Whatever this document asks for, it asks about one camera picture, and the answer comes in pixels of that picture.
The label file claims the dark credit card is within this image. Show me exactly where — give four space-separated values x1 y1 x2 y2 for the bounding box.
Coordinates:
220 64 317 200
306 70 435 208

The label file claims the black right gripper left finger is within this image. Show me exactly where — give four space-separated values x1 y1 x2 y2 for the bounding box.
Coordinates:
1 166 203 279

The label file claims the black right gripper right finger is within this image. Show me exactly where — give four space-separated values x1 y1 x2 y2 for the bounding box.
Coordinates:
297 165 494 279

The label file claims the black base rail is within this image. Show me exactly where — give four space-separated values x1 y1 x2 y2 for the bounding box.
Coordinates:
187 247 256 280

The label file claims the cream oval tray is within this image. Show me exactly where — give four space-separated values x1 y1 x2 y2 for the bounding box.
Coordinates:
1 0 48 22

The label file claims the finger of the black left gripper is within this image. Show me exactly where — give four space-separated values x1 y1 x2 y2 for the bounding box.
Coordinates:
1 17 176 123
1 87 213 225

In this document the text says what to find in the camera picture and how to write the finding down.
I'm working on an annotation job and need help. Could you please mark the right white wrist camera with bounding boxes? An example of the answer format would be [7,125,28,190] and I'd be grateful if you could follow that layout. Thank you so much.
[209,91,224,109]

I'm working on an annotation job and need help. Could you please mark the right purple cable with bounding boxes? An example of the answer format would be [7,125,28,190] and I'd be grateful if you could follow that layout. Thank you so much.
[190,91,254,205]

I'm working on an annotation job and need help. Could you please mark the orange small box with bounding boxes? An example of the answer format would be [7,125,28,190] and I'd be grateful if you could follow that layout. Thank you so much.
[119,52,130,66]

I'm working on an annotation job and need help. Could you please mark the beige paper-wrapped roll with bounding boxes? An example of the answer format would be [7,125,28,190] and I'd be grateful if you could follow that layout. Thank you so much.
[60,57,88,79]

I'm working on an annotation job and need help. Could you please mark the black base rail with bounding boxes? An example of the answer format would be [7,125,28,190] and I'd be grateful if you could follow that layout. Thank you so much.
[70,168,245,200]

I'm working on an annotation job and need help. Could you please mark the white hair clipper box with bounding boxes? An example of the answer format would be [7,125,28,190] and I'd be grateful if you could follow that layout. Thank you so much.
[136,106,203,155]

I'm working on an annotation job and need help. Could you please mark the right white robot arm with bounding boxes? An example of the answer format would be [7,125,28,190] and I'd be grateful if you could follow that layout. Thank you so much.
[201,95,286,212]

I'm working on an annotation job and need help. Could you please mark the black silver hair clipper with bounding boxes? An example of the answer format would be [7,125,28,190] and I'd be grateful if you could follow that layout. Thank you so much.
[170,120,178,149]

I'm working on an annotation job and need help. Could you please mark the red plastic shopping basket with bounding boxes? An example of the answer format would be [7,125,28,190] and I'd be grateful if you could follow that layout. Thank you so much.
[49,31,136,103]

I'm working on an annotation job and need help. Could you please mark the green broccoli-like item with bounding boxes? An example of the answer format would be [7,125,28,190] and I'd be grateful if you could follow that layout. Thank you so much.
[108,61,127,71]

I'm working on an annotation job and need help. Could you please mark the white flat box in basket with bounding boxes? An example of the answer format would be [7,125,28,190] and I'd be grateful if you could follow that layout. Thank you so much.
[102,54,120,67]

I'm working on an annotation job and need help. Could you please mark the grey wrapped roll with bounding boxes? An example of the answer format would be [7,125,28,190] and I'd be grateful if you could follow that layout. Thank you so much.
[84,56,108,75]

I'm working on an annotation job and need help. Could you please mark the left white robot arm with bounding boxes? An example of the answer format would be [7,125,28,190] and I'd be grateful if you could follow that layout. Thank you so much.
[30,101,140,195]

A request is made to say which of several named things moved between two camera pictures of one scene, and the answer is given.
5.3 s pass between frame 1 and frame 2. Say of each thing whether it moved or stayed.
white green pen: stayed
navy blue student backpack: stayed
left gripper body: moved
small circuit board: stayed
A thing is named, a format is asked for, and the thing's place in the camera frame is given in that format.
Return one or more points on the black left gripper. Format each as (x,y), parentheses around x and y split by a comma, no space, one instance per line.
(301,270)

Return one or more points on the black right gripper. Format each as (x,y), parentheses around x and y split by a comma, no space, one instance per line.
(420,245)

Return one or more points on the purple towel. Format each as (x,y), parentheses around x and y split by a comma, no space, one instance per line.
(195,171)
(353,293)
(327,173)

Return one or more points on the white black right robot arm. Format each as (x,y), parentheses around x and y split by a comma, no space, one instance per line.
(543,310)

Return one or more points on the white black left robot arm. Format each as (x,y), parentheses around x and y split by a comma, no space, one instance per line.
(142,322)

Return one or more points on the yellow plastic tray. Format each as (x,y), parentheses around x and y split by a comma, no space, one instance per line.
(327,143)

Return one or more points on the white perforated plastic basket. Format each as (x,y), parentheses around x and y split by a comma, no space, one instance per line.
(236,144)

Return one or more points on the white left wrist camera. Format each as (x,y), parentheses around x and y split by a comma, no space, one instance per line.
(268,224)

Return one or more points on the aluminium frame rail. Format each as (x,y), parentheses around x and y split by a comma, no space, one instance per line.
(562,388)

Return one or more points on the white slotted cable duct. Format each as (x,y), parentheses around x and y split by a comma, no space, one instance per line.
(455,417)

........

Work to be completed: What's wanted is a faithful copy of each entry above.

Answer to the exercise:
Whatever this document asks for, it asks about one camera picture, and the answer comes in pixels of that picture.
The label file claims the dark credit card is within this image. Show me exactly where — give four space-separated values x1 y1 x2 y2 for the bounding box.
Coordinates:
220 64 317 200
306 70 435 208

The label file claims the black right gripper left finger is within this image. Show me exactly where — give four space-separated values x1 y1 x2 y2 for the bounding box.
Coordinates:
1 166 203 279

The label file claims the black right gripper right finger is within this image. Show me exactly where — give four space-separated values x1 y1 x2 y2 for the bounding box.
Coordinates:
297 165 494 279

The label file claims the black base rail is within this image. Show me exactly where — give four space-separated values x1 y1 x2 y2 for the bounding box.
Coordinates:
187 247 256 280

The label file claims the cream oval tray is within this image. Show me exactly where — give four space-separated values x1 y1 x2 y2 for the bounding box.
Coordinates:
1 0 48 22

The label file claims the finger of the black left gripper is within this image. Show me exactly where — give four space-separated values x1 y1 x2 y2 for the bounding box.
Coordinates:
1 17 176 123
1 87 213 225

In this document the text says what to find in the camera picture and how to write the finding down.
I'm working on an annotation job and need help. Could you please mark the right white wrist camera with bounding boxes? An example of the answer format would be [7,125,28,190] and I'd be grateful if you could follow that layout. Thank you so much.
[209,91,224,109]

I'm working on an annotation job and need help. Could you please mark the right purple cable with bounding boxes? An example of the answer format would be [7,125,28,190] and I'd be grateful if you could follow that layout. Thank you so much.
[190,91,254,205]

I'm working on an annotation job and need help. Could you please mark the orange small box with bounding boxes? An example of the answer format would be [7,125,28,190] and I'd be grateful if you could follow that layout. Thank you so much.
[119,52,130,66]

I'm working on an annotation job and need help. Could you please mark the beige paper-wrapped roll with bounding boxes? An example of the answer format would be [7,125,28,190] and I'd be grateful if you could follow that layout. Thank you so much.
[60,57,88,79]

I'm working on an annotation job and need help. Could you please mark the black base rail with bounding boxes? An example of the answer format would be [7,125,28,190] and I'd be grateful if you could follow that layout. Thank you so much.
[70,168,245,200]

I'm working on an annotation job and need help. Could you please mark the white hair clipper box with bounding boxes? An example of the answer format would be [7,125,28,190] and I'd be grateful if you could follow that layout. Thank you so much.
[136,106,203,155]

I'm working on an annotation job and need help. Could you please mark the right white robot arm with bounding boxes? An example of the answer format would be [7,125,28,190] and I'd be grateful if you could follow that layout. Thank you so much.
[201,95,286,212]

I'm working on an annotation job and need help. Could you please mark the black silver hair clipper with bounding boxes? An example of the answer format would be [7,125,28,190] and I'd be grateful if you could follow that layout. Thank you so much.
[170,120,178,149]

I'm working on an annotation job and need help. Could you please mark the red plastic shopping basket with bounding boxes? An example of the answer format would be [7,125,28,190] and I'd be grateful if you could follow that layout. Thank you so much.
[49,31,136,103]

I'm working on an annotation job and need help. Could you please mark the green broccoli-like item with bounding boxes? An example of the answer format would be [7,125,28,190] and I'd be grateful if you could follow that layout. Thank you so much.
[108,61,127,71]

I'm working on an annotation job and need help. Could you please mark the white flat box in basket with bounding boxes? An example of the answer format would be [7,125,28,190] and I'd be grateful if you could follow that layout. Thank you so much.
[102,54,120,67]

I'm working on an annotation job and need help. Could you please mark the grey wrapped roll with bounding boxes? An example of the answer format would be [7,125,28,190] and I'd be grateful if you could follow that layout. Thank you so much.
[84,56,108,75]

I'm working on an annotation job and need help. Could you please mark the left white robot arm with bounding boxes? An example of the answer format would be [7,125,28,190] and I'd be grateful if you could follow that layout. Thank you so much.
[30,101,140,195]

A request is made to say which of several named things moved between two camera pictures of one scene, and the answer is given.
5.3 s pass between frame 1 and frame 2. Say of each thing whether it moved or stayed.
white green pen: stayed
navy blue student backpack: stayed
left gripper body: moved
small circuit board: stayed
A thing is named, a format is asked for, and the thing's place in the camera frame is given in that format.
Return one or more points on the black left gripper. Format each as (x,y), parentheses around x and y split by a comma, no space, one instance per line.
(301,270)

Return one or more points on the black right gripper. Format each as (x,y), parentheses around x and y split by a comma, no space, one instance per line.
(420,245)

Return one or more points on the purple towel. Format each as (x,y), parentheses around x and y split by a comma, no space, one instance per line.
(195,171)
(353,293)
(327,173)

Return one or more points on the white black right robot arm. Format each as (x,y), parentheses around x and y split by a comma, no space, one instance per line.
(543,310)

Return one or more points on the white black left robot arm. Format each as (x,y), parentheses around x and y split by a comma, no space, one instance per line.
(142,322)

Return one or more points on the yellow plastic tray. Format each as (x,y), parentheses around x and y split by a comma, no space, one instance per line.
(327,143)

Return one or more points on the white perforated plastic basket. Format each as (x,y), parentheses around x and y split by a comma, no space, one instance per line.
(236,144)

Return one or more points on the white left wrist camera. Format each as (x,y), parentheses around x and y split by a comma, no space, one instance per line.
(268,224)

Return one or more points on the aluminium frame rail. Format each as (x,y), parentheses around x and y split by a comma, no space, one instance per line.
(562,388)

Return one or more points on the white slotted cable duct. Format each as (x,y), parentheses around x and y split by a comma, no space, one instance per line.
(455,417)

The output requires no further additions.